Closed firebird-automations closed 13 years ago
Commented by: @dyemanov
This is the second report of such a problem already. It seems we have a regression.
Commented by: @dyemanov
What v2.5.1 build have you used priorly, that didn't have this issue?
Commented by: vander clock stephane (arkadia)
Hard to say, in the 2.5 original i also have this kind of issue (but much much more often, but not sure it's the same).
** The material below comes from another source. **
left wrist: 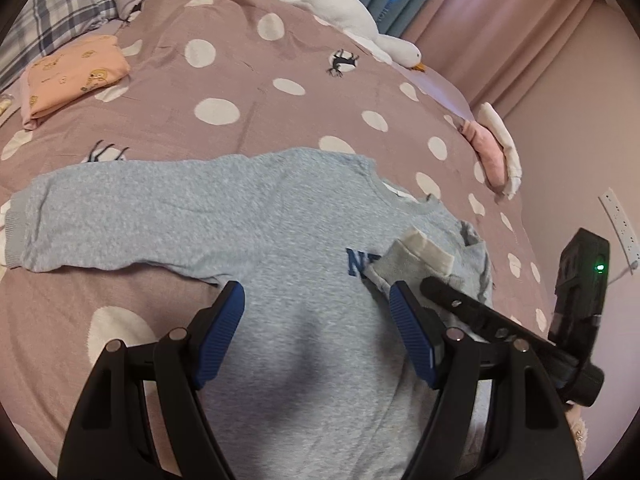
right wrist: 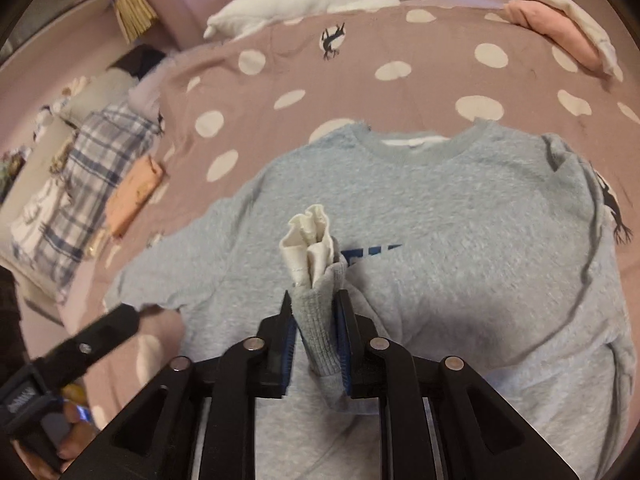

I try too little time the beta release between to 2.5 original and the 2.5 version 2630 to say with don't have this issue. what i can say is that this issue in the 2630 don't appear so often as in the 2.5 original (but on the other way the FB 2.5 original crash close to every days and the 26230 never crash so hard to know)
i don't know, if you want i can try to attach a debuger on the fb_inet_server.exe to see what's happen ?
Commented by: vander clock stephane (arkadia)
I forget, just say me if i can kill the "frozen" clients or if you need them to do some tests ...
Commented by: vander clock stephane (arkadia)
the same error again ....
today the behavior is little different
one client was running several day with 2 connections on the FB server 1 waiting some EVENT; 1 doing some queries;
yesterday the client become frozen. when i look in the $mon table in the server side i see only the EVENT connection. so it's mean that the client was disconnected (but why? as the event is still connected it's not look like a network problem) but the client not detect it and continue to wait undefinitivelly the answer of the server
this bug become very important because it's block all the time our application :( do you think i can take a newer version than the FB 26230 ?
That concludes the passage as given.